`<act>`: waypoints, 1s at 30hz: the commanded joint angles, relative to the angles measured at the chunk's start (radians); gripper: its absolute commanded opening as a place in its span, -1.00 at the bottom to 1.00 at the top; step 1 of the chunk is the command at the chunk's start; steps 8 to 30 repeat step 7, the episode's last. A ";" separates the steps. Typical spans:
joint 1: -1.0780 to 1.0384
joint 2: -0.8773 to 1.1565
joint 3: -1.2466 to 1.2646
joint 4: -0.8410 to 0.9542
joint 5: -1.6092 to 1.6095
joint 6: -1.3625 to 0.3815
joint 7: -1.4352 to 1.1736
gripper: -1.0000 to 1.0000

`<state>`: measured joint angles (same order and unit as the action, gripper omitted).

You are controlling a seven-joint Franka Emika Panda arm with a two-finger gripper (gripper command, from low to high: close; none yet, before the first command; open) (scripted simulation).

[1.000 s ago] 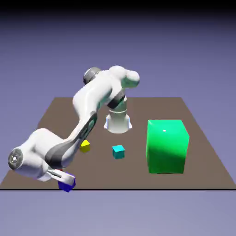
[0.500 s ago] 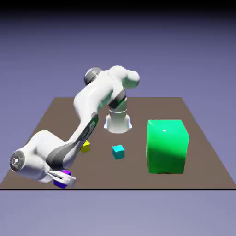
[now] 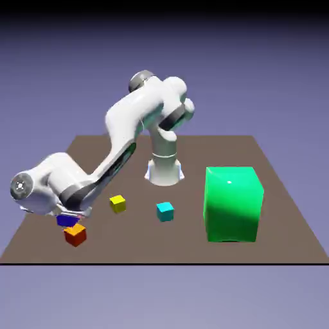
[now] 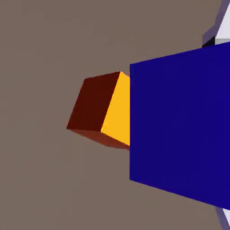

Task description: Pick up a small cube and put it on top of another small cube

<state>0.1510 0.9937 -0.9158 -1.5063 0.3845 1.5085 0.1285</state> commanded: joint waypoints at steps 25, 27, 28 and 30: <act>0.019 0.012 0.013 -0.088 0.017 0.085 -0.010 1.00; 0.019 0.012 0.013 -0.088 0.017 0.085 -0.010 1.00; 0.019 0.012 0.013 -0.088 0.017 0.085 -0.010 1.00; 0.019 0.012 0.013 -0.088 0.017 0.085 -0.010 1.00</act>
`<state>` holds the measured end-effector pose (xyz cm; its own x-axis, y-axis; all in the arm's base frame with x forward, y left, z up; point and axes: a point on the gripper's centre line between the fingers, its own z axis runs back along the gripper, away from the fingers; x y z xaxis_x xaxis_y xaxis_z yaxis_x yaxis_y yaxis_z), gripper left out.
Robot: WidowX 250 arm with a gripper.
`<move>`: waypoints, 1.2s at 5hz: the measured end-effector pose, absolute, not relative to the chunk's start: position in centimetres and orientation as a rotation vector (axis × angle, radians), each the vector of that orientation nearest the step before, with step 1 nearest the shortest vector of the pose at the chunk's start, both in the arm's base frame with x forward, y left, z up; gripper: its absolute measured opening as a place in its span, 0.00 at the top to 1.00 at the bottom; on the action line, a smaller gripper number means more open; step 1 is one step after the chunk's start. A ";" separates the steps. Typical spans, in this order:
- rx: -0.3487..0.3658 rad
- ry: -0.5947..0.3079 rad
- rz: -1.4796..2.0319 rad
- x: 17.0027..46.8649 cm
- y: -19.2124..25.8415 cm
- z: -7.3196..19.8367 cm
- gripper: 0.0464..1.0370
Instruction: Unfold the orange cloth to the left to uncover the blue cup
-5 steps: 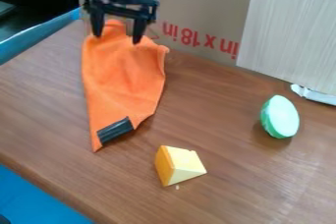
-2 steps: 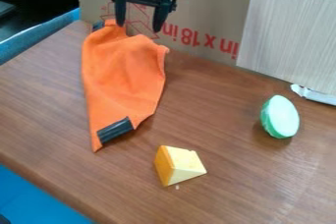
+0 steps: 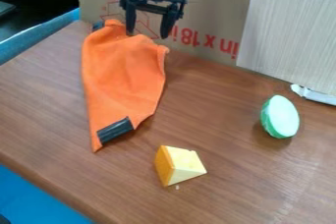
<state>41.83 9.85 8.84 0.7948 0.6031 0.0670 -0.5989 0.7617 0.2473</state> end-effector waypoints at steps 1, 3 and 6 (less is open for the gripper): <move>0.256 0.023 0.628 42.4 9.3 7.6 0.04; 0.243 0.017 0.634 42.9 8.6 7.0 0.04; 0.315 0.032 0.661 43.1 8.1 6.2 0.07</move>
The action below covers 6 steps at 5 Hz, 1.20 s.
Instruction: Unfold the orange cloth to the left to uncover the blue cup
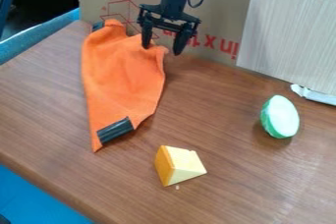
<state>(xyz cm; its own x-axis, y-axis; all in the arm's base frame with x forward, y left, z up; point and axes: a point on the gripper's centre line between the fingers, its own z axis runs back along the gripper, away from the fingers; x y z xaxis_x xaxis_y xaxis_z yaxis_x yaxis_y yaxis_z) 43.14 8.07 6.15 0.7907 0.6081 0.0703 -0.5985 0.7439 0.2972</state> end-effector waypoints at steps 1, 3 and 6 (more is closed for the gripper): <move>0.381 0.061 0.710 42.9 8.5 6.1 0.33; 0.359 0.075 0.689 42.7 8.1 6.4 0.84; 0.218 -0.024 0.717 41.0 10.9 11.5 0.98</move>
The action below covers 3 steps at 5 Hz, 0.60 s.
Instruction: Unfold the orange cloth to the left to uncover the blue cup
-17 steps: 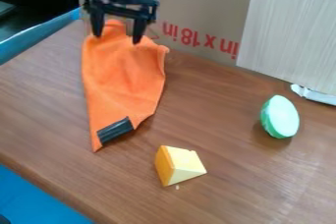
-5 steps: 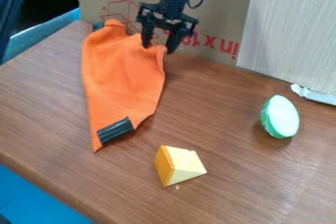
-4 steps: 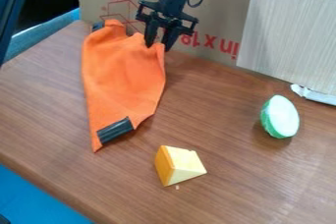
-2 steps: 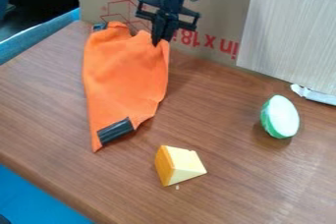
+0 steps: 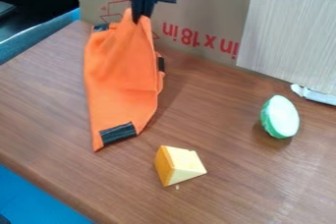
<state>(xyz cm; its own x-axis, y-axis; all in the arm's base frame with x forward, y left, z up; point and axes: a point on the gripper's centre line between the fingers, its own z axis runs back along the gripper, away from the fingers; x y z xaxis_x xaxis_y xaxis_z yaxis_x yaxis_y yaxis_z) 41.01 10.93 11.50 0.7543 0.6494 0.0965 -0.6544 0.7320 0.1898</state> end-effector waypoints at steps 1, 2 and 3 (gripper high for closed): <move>0.191 -0.038 0.714 40.0 11.8 12.1 0.98; 0.168 -0.059 0.739 38.5 13.9 13.2 0.98; 0.144 -0.064 0.769 36.4 16.2 13.9 0.98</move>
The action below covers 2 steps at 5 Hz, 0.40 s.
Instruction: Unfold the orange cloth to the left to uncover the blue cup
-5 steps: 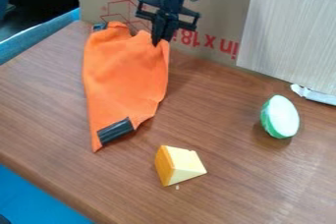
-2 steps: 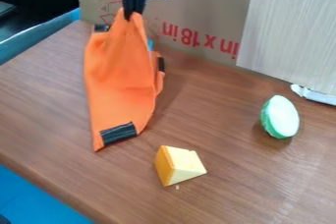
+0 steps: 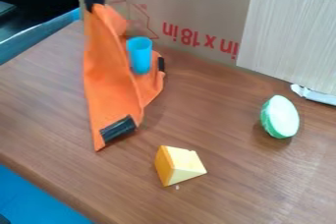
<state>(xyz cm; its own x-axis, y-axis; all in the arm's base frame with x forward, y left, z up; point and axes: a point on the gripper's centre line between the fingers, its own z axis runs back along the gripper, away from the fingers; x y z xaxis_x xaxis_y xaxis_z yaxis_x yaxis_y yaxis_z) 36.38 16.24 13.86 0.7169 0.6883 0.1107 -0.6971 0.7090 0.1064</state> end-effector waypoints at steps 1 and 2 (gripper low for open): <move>0.109 -0.064 0.798 34.6 18.1 15.1 0.98; 0.096 -0.040 0.809 32.9 19.7 15.1 0.98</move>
<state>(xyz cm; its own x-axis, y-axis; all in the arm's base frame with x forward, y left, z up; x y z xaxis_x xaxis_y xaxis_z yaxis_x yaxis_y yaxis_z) 32.92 19.67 15.11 0.6894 0.7207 0.0728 -0.7244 0.6857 0.0707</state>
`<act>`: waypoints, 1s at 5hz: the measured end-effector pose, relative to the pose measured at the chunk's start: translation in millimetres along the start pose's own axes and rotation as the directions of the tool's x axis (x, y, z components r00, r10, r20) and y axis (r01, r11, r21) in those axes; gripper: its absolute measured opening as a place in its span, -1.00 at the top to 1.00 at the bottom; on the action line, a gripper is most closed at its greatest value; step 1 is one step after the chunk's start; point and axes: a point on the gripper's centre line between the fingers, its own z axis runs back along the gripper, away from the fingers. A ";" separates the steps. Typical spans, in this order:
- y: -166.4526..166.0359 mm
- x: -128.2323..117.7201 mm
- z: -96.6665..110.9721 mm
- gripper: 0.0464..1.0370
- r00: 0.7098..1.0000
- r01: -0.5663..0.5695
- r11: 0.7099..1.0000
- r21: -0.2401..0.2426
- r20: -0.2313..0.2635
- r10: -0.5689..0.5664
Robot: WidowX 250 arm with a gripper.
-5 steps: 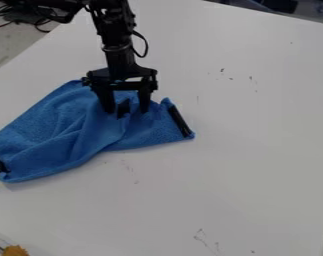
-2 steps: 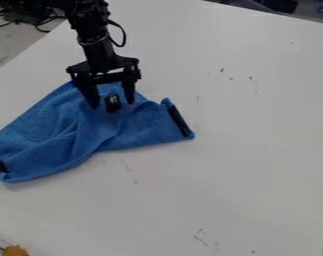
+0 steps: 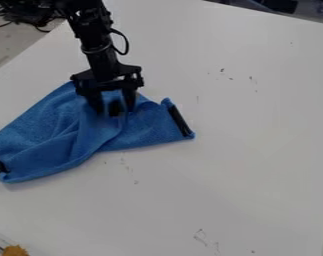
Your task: Unfold cloth from the top left the bottom right
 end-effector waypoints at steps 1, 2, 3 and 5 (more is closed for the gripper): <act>-2.2 2.7 1.9 0.11 1.000 0.009 1.000 0.003 0.001 -0.009; -2.4 3.0 -0.8 0.63 1.000 0.011 1.000 0.005 -0.012 -0.011; -1.3 2.8 -0.8 0.93 1.000 0.014 1.000 0.012 -0.013 -0.014; -2.7 10.2 11.6 0.99 0.998 0.061 0.996 0.063 -0.026 -0.060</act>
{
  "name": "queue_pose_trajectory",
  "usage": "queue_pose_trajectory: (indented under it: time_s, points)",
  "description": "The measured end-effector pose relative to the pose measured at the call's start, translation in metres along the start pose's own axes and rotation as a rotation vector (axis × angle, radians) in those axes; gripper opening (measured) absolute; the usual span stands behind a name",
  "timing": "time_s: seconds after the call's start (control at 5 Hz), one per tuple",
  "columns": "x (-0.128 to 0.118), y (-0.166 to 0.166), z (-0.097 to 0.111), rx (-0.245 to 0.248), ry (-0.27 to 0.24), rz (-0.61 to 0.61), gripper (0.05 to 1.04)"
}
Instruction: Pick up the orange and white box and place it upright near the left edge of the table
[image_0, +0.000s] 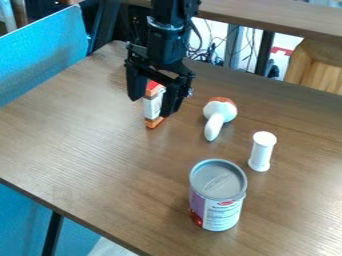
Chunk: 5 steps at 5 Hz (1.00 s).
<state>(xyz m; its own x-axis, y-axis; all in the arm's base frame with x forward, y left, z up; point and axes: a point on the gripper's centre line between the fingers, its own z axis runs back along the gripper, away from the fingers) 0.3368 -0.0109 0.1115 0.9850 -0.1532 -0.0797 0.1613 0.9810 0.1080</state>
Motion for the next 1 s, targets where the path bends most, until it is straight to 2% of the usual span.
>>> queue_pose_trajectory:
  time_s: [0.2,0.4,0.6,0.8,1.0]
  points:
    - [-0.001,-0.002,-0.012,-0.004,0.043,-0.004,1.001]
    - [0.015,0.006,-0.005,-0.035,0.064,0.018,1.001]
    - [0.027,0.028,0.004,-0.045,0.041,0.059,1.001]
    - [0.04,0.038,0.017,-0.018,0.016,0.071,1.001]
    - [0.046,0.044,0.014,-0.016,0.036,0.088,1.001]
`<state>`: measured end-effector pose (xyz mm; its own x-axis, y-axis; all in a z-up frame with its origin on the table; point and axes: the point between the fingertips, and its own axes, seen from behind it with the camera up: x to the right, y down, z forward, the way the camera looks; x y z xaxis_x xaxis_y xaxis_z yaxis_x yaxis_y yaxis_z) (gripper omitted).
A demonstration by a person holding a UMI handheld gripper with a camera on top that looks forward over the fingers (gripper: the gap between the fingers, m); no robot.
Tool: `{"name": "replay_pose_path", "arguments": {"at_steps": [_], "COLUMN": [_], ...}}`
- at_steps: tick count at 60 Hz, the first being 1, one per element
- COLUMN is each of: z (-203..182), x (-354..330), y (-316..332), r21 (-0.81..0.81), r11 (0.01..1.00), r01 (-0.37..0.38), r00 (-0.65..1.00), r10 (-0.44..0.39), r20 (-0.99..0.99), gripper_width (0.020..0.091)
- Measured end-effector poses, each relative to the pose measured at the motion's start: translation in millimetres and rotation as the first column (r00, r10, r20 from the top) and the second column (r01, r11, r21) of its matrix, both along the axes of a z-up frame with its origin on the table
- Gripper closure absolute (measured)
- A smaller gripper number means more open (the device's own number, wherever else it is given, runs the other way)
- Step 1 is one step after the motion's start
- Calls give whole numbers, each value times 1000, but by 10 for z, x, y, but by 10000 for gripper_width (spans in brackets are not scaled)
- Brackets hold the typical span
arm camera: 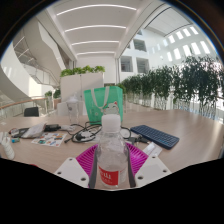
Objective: Pour water
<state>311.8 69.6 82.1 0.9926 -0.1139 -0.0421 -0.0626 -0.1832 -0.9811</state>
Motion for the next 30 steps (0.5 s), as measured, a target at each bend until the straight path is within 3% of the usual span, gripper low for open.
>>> {"name": "replay_pose_path", "arguments": {"at_steps": [11,18,30], "z": [-27,21,992], "x": [5,-88,-743], "y": [18,-80,-300], "r21": [-51,-104,-39], "r11": [997,993,999], "r01": [58,48,-27], "r00": [998,997,979], "r10": [-59,-54,34], "r20": [-7,-54,200], "gripper_width": [762,761,762]}}
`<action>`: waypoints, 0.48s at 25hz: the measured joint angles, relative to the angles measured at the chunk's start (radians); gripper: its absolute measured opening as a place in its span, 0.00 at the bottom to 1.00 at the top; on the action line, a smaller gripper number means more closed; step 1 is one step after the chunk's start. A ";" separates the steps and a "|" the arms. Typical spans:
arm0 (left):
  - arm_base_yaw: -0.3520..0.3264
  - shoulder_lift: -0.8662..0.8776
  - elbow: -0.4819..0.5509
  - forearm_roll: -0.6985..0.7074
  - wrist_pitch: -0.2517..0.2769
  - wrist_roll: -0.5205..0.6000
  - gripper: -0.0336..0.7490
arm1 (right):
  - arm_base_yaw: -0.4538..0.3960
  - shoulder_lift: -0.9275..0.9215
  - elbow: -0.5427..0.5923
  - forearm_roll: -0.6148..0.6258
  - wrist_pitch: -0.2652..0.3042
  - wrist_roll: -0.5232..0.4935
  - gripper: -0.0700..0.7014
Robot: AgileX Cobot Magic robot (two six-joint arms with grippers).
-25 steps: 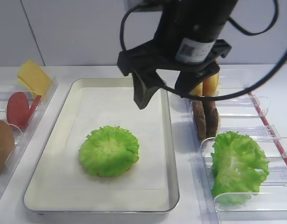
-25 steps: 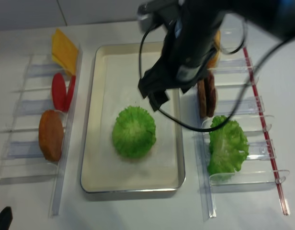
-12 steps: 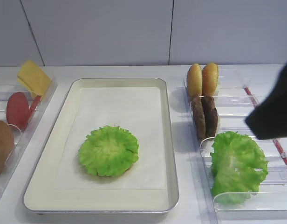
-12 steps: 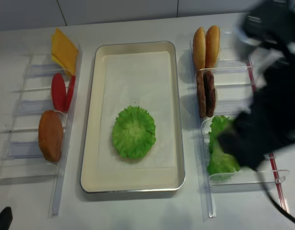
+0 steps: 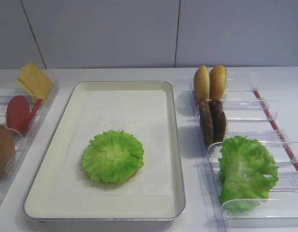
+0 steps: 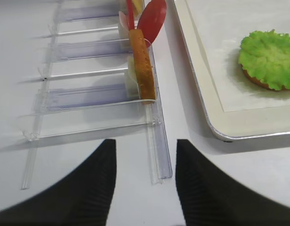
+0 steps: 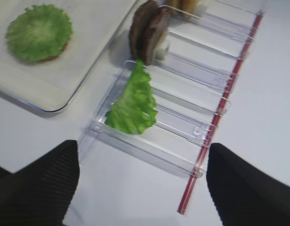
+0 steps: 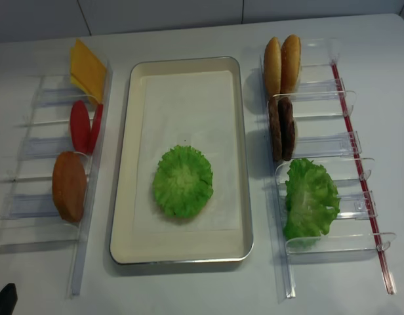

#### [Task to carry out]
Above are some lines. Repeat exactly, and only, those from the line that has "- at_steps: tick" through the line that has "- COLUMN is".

#### [Result of the task]
- at_steps: tick count at 60 Hz, the first being 1, one per element
- COLUMN is each of: z (-203..182), x (-354..330), y (-316..332), r21 (-0.81..0.81), r11 (0.01..1.00), r01 (-0.37..0.38), r00 (-0.65..1.00), r10 (-0.44..0.39), r20 (-0.99..0.99), gripper_width (0.020..0.091)

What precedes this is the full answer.